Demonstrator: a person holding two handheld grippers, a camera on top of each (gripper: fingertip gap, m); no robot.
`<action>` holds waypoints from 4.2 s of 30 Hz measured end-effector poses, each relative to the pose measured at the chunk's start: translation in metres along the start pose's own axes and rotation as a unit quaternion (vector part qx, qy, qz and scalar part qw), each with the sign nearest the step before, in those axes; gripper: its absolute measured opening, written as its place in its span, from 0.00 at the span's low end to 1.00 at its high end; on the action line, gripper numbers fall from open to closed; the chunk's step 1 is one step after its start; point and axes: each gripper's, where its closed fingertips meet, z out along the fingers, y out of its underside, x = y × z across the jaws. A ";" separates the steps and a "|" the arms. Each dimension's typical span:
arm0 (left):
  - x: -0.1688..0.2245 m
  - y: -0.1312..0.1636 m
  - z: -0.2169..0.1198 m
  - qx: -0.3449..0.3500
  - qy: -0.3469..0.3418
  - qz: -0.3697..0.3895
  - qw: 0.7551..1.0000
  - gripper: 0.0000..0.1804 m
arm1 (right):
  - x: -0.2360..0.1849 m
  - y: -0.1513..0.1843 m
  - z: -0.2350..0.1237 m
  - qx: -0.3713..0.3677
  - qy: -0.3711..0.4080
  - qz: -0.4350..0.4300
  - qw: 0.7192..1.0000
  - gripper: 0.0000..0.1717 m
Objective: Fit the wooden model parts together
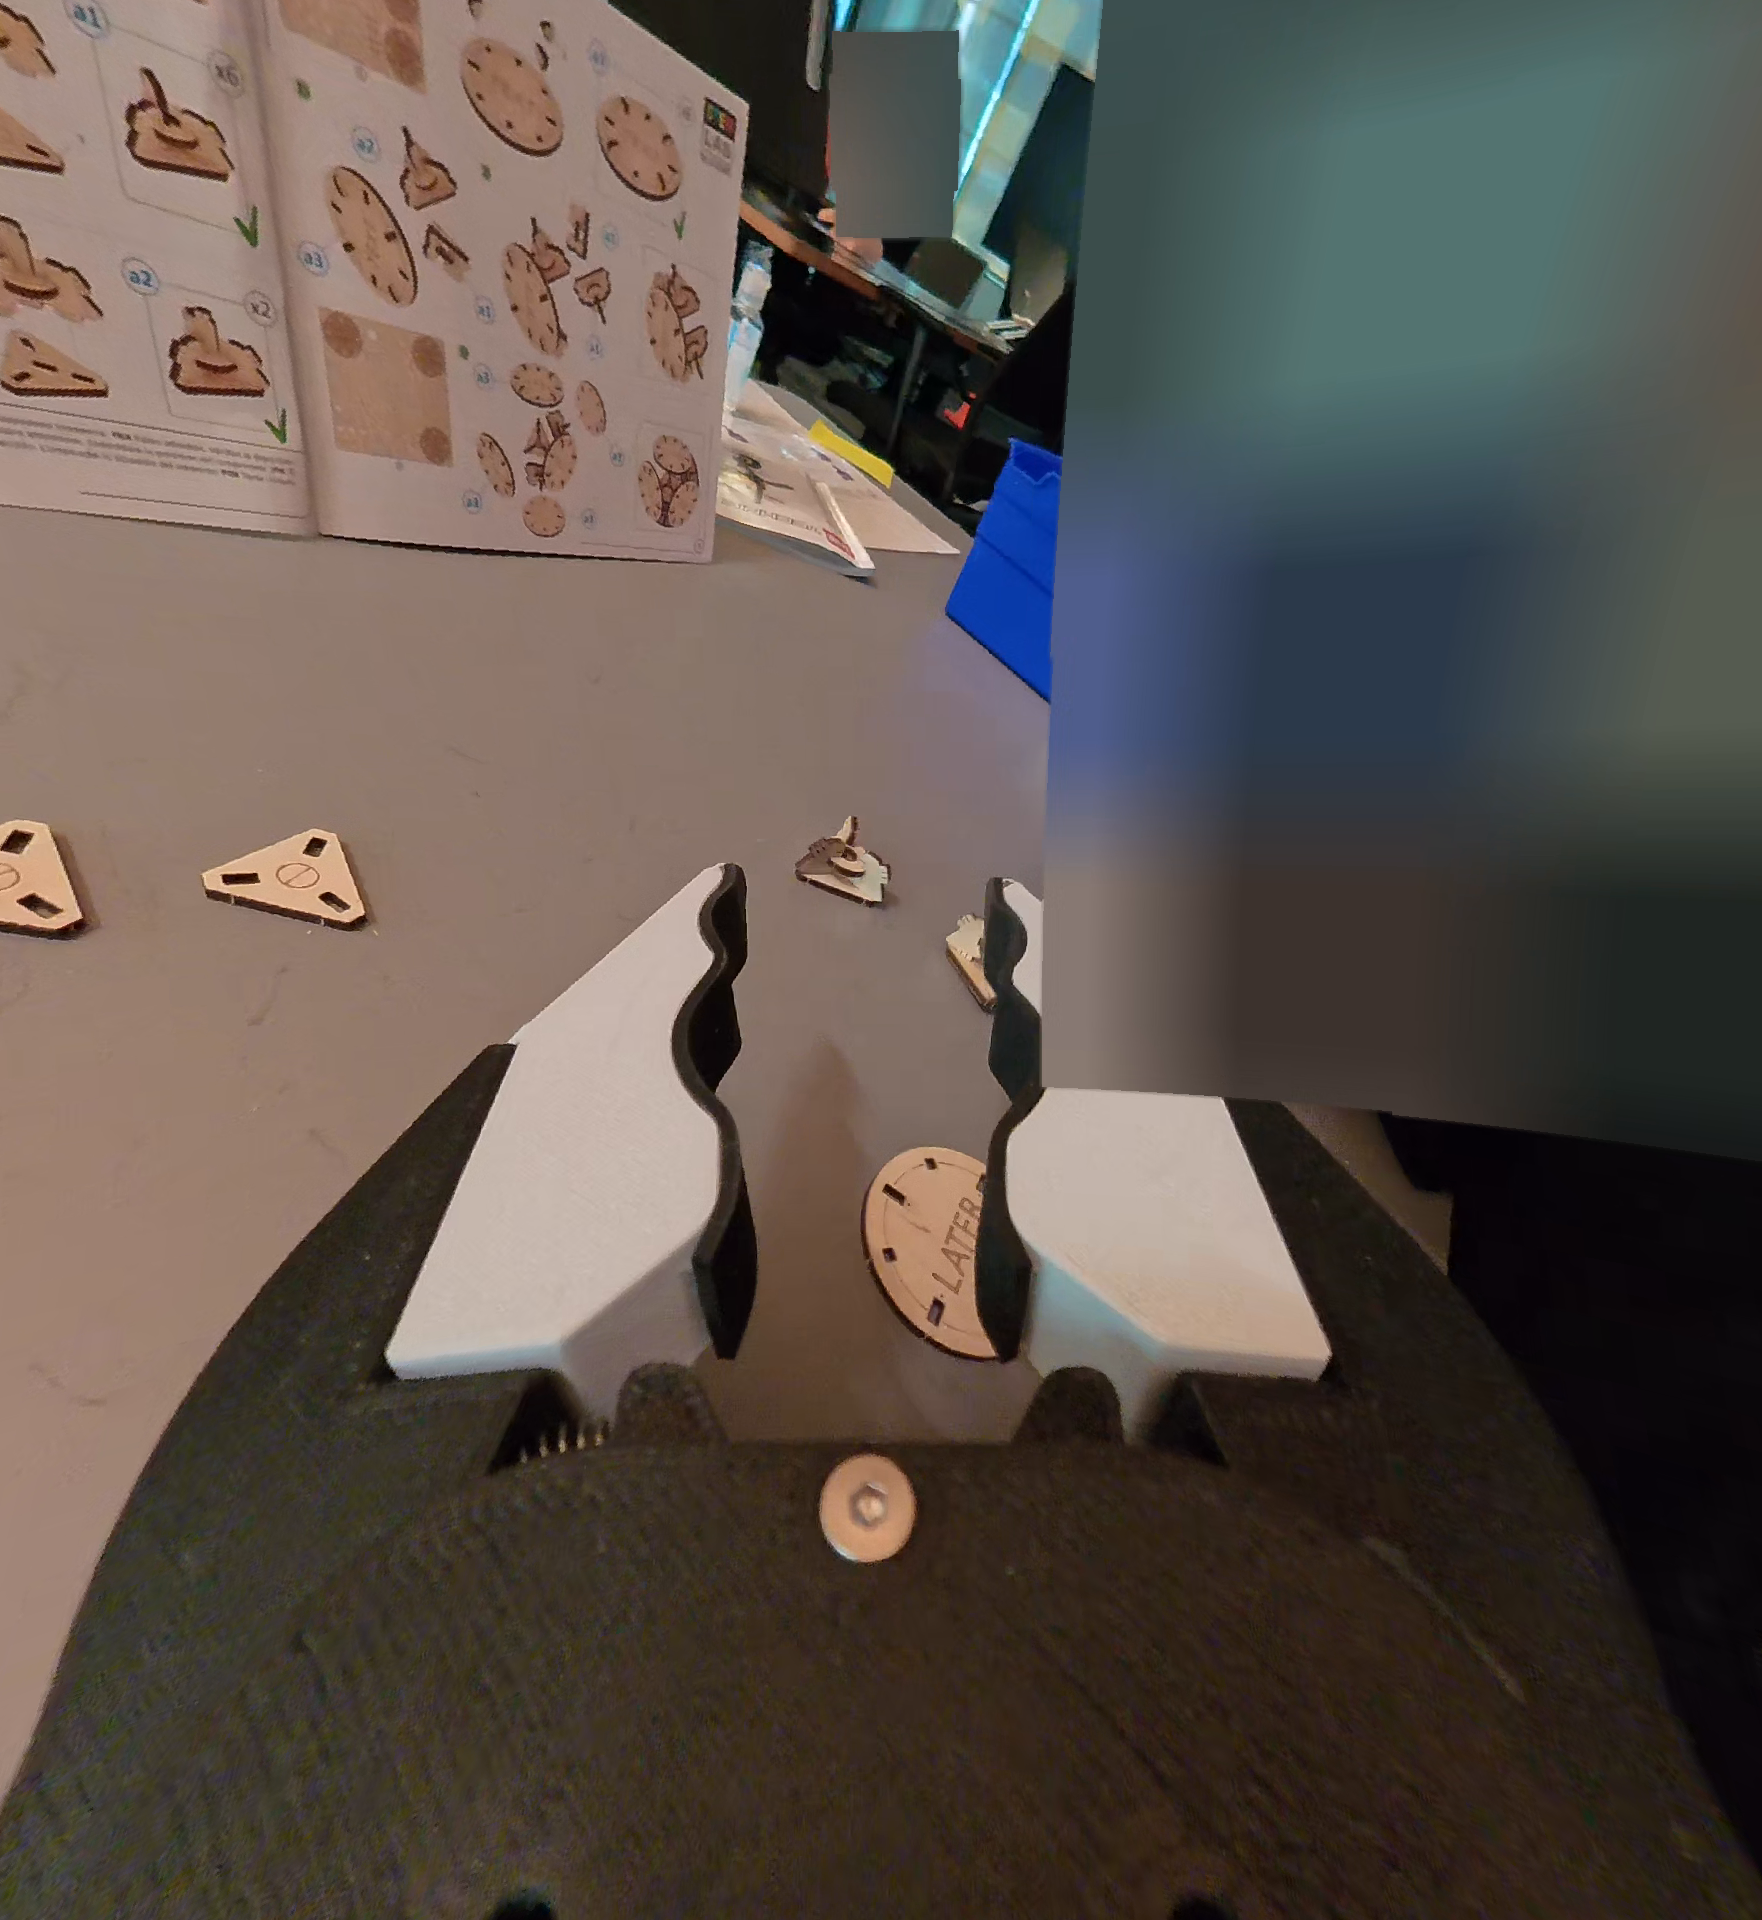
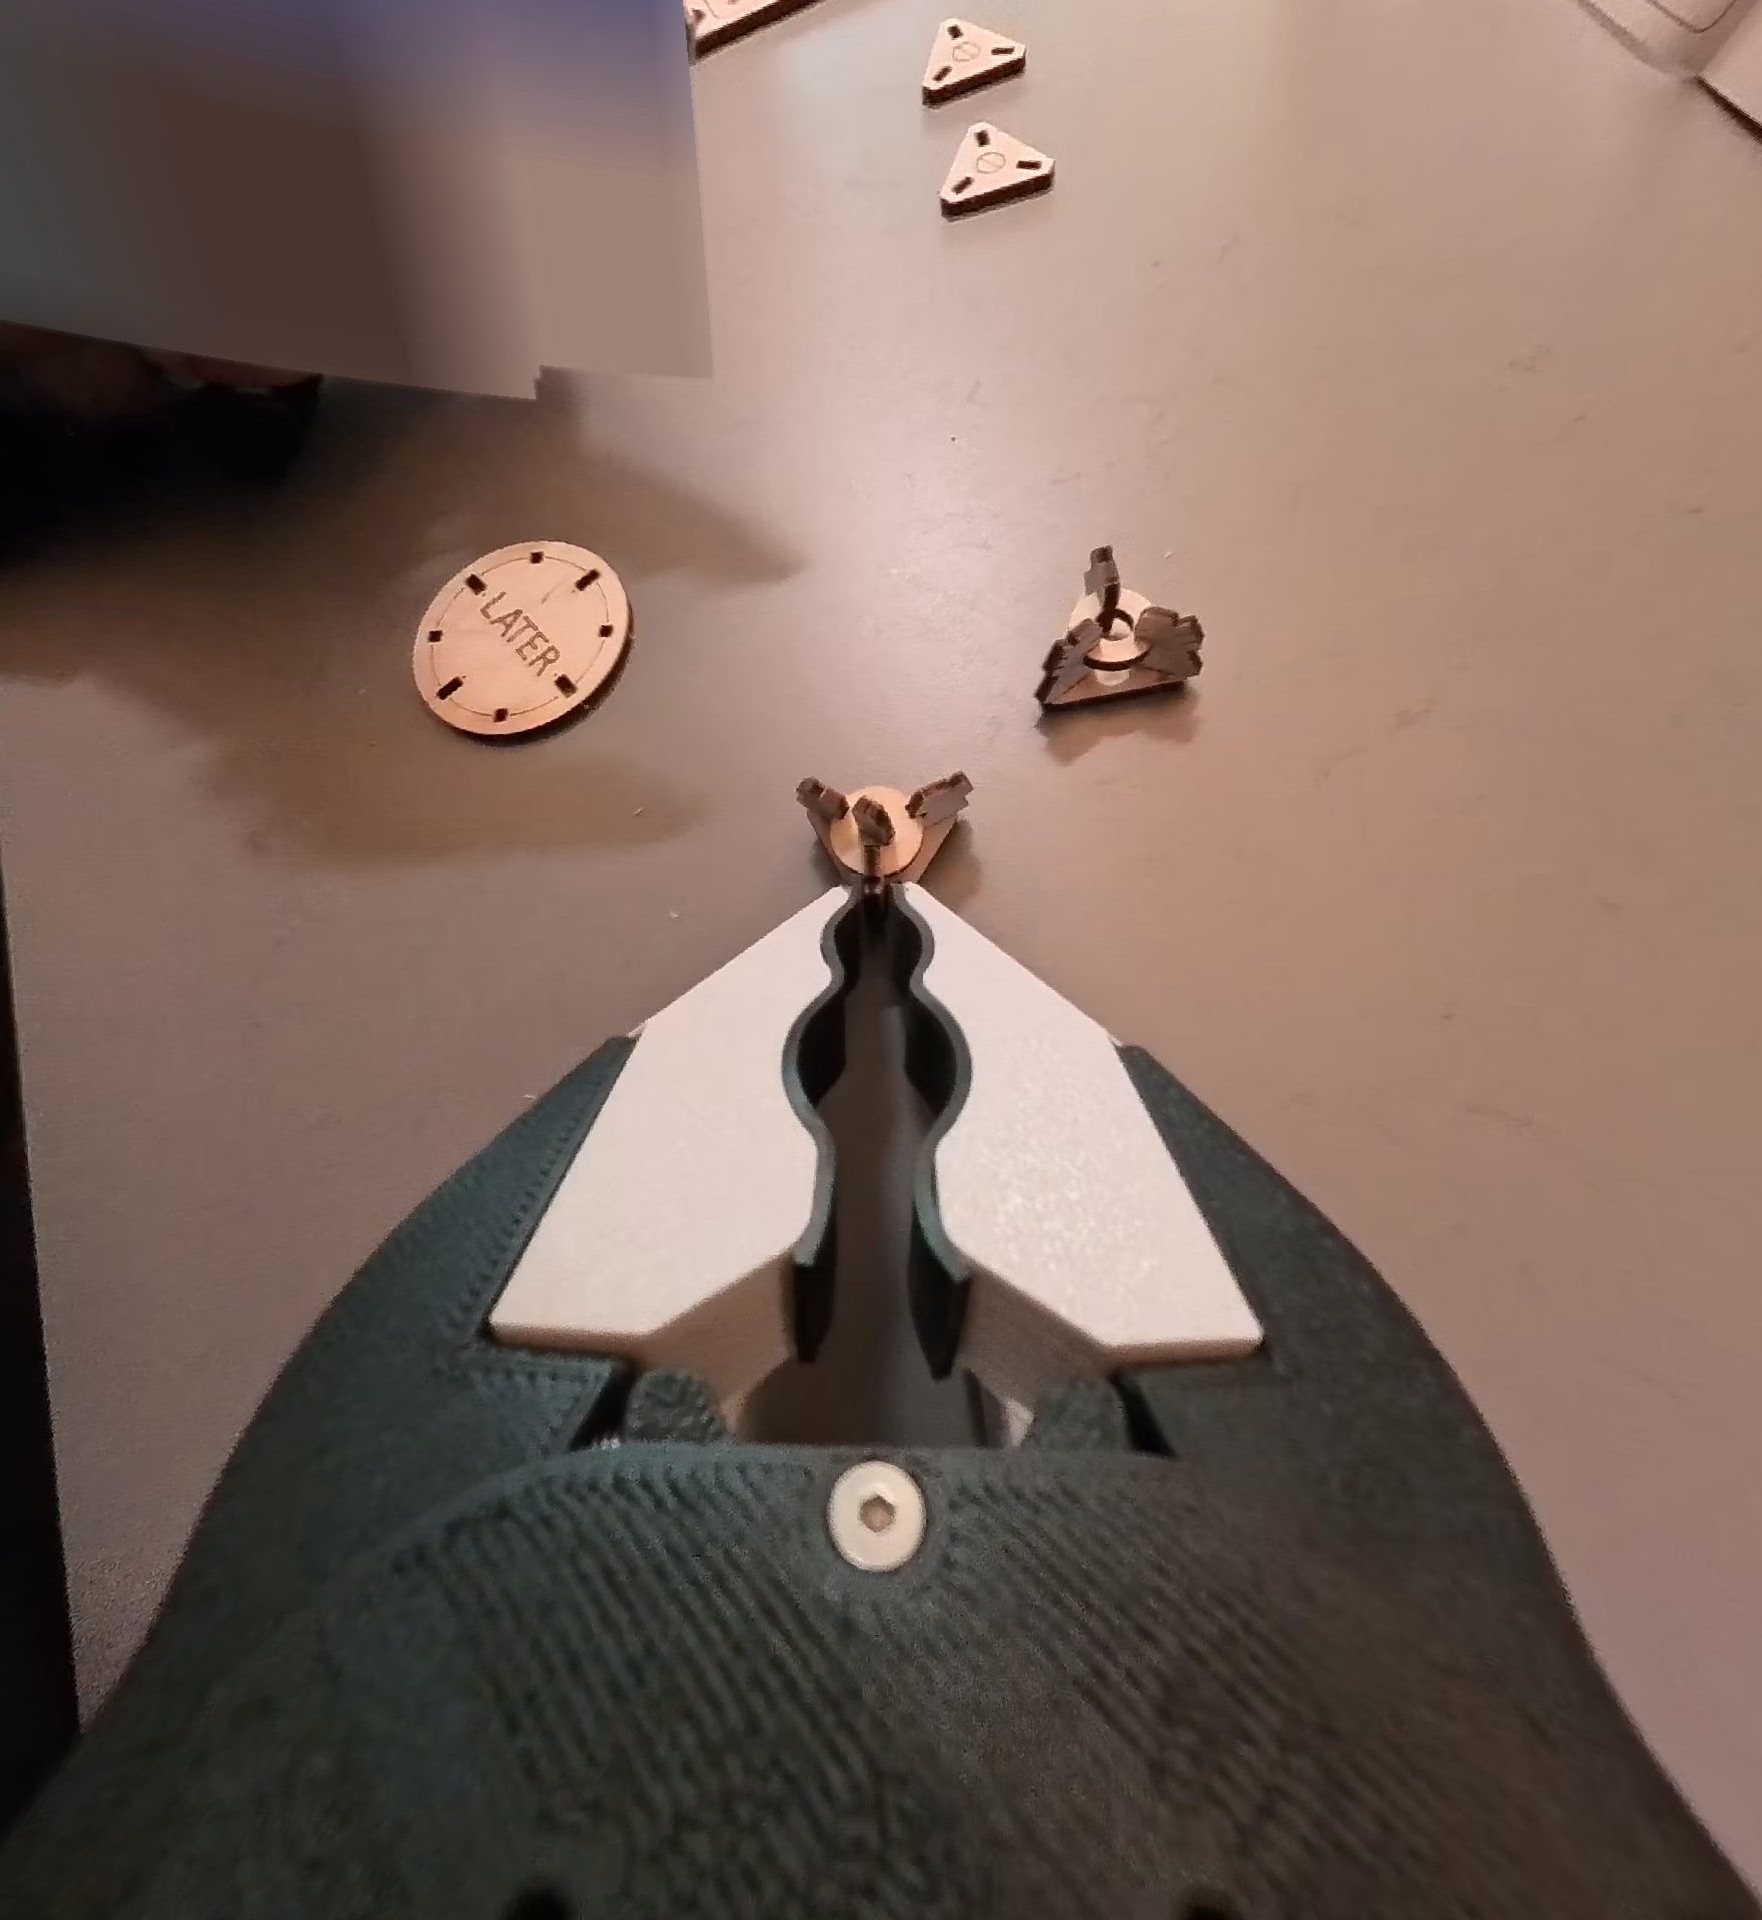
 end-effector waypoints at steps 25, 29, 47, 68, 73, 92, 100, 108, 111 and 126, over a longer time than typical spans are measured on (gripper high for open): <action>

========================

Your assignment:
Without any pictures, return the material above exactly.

Solved exercise:
Demonstrator: a person holding two handheld grippers, a camera on top of each (gripper: fingertip gap, m); no robot.
`<action>` holds waypoints from 4.2 s of 30 Hz measured end-effector poses, each relative to the pose measured at the chunk's start: translation in metres along the start pose's own axes and rotation as a unit quaternion (vector part qx, qy, qz and scalar part qw), each with the sign nearest the step before, in those axes; gripper: its absolute measured opening, written as its place in its span, from 0.00 at the span's low end to 1.00 at its high end; on the action line, gripper numbers fall from open to closed; the chunk's step 1 is one step after its start; point and axes: each gripper's, where its closed fingertips meet, z out along the fingers, y out of its underside, x = y × z across the jaws. A ";" separates the steps and a "|" the arms. Each dimension's typical span:
arm0 (left):
  - x: -0.1688..0.2245 m
  - y: -0.1312..0.1636 m
  - z: -0.2169..0.1198 m
  - qx: -0.3449..0.3500
  - qy: -0.3469..0.3418
  - qz: -0.3697..0.3895
  - qw: 0.7551..1.0000
  - gripper: 0.0000..0.1804 m
arm1 (right):
  - x: -0.2360..0.1849 m
  - y: -0.1513..0.1843 m
  - z: -0.2350..0.1237 m
  - qx: -0.3713..0.3677
  - qy: -0.3711..0.4080
  - qz: -0.4350..0.4300
  - qw: 0.7192..1.0000
  - gripper: 0.0000..0.1717 m
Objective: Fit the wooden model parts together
 end-effector waypoints at steps 25, 29, 47, 68, 73, 92, 100, 108, 111 and 126, over a longer time than typical spans are measured on (gripper high for open): <action>

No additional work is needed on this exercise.